Items from a data source:
◇ ◇ ◇
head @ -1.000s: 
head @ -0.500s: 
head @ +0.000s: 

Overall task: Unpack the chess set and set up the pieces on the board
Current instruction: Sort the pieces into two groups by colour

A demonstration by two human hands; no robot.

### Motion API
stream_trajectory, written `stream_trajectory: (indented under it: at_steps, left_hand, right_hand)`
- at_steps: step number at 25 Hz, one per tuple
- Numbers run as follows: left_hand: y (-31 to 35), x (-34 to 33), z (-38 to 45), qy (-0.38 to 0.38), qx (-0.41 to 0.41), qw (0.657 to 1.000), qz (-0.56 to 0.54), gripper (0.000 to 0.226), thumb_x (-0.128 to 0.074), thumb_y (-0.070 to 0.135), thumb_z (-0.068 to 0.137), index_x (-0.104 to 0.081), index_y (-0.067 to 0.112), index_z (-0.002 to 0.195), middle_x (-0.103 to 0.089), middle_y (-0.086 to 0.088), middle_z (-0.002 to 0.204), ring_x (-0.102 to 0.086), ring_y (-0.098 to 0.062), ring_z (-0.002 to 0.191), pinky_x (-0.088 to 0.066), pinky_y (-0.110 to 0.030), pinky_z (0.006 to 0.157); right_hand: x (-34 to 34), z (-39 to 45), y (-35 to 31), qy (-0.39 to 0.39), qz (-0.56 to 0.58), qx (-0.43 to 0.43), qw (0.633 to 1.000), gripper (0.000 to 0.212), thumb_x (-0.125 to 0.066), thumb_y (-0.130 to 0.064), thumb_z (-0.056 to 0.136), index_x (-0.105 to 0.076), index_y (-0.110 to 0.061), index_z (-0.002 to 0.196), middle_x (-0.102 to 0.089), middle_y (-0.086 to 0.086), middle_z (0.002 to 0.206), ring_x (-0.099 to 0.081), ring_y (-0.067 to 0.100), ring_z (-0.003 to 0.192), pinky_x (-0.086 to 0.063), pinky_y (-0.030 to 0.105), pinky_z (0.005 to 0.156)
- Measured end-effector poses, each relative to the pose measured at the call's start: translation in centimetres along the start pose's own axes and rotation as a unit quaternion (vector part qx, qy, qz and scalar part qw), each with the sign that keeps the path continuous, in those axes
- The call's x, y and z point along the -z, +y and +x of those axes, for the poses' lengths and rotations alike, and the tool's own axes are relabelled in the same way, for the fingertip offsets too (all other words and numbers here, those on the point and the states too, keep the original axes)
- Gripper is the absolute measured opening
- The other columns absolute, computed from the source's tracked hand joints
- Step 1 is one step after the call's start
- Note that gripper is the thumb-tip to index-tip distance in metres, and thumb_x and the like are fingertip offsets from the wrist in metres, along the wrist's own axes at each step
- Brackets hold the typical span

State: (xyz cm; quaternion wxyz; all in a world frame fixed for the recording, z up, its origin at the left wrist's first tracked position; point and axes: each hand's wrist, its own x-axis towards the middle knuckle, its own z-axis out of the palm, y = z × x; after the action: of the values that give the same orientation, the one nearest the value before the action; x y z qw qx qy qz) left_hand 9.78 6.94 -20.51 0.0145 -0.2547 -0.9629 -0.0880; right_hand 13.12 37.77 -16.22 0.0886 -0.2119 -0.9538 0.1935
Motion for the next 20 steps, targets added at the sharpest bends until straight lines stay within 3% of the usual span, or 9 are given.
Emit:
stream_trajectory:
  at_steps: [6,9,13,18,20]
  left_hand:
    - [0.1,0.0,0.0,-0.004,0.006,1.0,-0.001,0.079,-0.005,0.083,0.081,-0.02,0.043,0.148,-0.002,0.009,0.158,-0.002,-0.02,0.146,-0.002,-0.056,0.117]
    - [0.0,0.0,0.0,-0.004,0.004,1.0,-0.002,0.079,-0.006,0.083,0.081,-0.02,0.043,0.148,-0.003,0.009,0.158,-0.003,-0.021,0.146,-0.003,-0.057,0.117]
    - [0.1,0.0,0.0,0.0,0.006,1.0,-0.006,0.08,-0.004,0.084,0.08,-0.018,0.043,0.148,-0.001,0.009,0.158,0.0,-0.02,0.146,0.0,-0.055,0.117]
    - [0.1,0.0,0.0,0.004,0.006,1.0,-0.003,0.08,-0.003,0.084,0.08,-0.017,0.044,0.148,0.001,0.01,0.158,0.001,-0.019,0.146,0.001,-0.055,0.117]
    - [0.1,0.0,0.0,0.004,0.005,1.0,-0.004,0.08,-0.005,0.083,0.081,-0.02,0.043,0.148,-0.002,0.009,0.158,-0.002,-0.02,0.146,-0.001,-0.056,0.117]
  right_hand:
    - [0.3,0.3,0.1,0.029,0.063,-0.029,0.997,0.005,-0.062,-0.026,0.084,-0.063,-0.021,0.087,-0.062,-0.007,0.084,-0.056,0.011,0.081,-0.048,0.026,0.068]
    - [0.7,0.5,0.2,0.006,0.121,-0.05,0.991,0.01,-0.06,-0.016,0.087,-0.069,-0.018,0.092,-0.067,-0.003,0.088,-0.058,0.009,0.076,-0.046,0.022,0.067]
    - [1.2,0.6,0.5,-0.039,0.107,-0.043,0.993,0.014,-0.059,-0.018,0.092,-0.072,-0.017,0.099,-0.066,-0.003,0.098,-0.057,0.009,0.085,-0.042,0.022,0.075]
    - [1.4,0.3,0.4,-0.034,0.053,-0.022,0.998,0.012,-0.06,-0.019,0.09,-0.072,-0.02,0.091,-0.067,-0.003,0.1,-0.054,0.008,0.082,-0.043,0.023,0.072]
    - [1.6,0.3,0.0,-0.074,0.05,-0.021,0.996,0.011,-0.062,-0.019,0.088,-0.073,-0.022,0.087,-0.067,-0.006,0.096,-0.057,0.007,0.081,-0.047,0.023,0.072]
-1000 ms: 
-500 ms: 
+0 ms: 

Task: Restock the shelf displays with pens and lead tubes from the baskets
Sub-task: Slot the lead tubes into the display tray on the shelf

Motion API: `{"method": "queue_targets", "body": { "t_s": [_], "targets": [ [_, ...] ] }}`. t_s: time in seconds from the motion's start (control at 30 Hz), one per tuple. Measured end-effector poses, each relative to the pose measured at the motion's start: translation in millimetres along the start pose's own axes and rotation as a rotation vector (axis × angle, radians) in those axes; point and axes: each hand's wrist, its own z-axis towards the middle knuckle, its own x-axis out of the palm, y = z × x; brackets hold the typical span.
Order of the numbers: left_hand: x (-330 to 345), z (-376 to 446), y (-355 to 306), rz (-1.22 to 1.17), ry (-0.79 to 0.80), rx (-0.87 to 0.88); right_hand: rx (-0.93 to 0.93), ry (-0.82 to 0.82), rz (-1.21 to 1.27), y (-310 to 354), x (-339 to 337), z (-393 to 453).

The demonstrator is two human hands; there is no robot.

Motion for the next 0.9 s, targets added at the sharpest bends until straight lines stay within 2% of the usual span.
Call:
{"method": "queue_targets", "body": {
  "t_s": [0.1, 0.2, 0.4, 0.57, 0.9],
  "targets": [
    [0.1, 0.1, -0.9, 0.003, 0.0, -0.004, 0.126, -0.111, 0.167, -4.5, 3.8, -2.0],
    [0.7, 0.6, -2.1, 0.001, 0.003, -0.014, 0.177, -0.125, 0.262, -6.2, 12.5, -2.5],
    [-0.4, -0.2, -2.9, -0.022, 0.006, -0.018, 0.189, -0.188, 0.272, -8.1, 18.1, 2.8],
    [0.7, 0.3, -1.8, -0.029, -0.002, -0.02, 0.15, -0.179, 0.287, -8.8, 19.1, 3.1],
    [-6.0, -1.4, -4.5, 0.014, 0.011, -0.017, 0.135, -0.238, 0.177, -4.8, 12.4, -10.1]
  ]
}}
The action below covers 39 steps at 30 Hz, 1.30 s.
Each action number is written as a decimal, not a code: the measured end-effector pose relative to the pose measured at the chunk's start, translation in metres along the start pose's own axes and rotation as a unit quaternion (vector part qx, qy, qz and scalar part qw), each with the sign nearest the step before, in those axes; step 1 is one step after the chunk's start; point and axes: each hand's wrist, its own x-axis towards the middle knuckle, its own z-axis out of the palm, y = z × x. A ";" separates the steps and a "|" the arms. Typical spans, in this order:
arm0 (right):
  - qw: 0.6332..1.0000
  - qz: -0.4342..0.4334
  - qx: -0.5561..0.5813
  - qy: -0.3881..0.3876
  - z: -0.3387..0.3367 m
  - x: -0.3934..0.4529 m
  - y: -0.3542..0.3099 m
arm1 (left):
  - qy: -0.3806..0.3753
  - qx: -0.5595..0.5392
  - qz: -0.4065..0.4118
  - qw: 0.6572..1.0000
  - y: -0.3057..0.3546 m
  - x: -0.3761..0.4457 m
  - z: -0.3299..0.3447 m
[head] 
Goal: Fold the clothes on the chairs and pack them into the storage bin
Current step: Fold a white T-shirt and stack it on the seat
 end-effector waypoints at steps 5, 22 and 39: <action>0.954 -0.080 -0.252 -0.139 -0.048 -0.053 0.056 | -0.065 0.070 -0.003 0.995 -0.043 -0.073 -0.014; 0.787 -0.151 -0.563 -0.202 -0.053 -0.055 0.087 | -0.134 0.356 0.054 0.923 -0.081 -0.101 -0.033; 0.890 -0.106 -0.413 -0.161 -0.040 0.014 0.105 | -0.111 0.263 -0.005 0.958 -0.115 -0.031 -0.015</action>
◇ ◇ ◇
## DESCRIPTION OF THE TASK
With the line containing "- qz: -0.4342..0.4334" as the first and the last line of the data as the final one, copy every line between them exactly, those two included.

## WRITTEN RESPONSE
  - qz: -0.4342..0.4334
  - qx: -0.5561..0.5813
  - qy: -0.3881..0.3876
  - z: -0.3387..0.3367 m
  - x: -0.3934..0.4529 m
  - y: -0.3542..0.3099 m
arm1 (left):
  - qy: -0.3806..0.3753
  - qx: -0.5595..0.5392
  - qz: -0.4065..0.4118
  - qw: 0.6572..1.0000
  - y: -0.3057..0.3546 m
  - x: -0.3761..0.4457 m
  - z: -0.3299..0.3447 m
[head] 
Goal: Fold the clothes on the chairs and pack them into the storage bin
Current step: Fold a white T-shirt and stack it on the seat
 end-effector waypoints at steps 5, 22 and 39: <action>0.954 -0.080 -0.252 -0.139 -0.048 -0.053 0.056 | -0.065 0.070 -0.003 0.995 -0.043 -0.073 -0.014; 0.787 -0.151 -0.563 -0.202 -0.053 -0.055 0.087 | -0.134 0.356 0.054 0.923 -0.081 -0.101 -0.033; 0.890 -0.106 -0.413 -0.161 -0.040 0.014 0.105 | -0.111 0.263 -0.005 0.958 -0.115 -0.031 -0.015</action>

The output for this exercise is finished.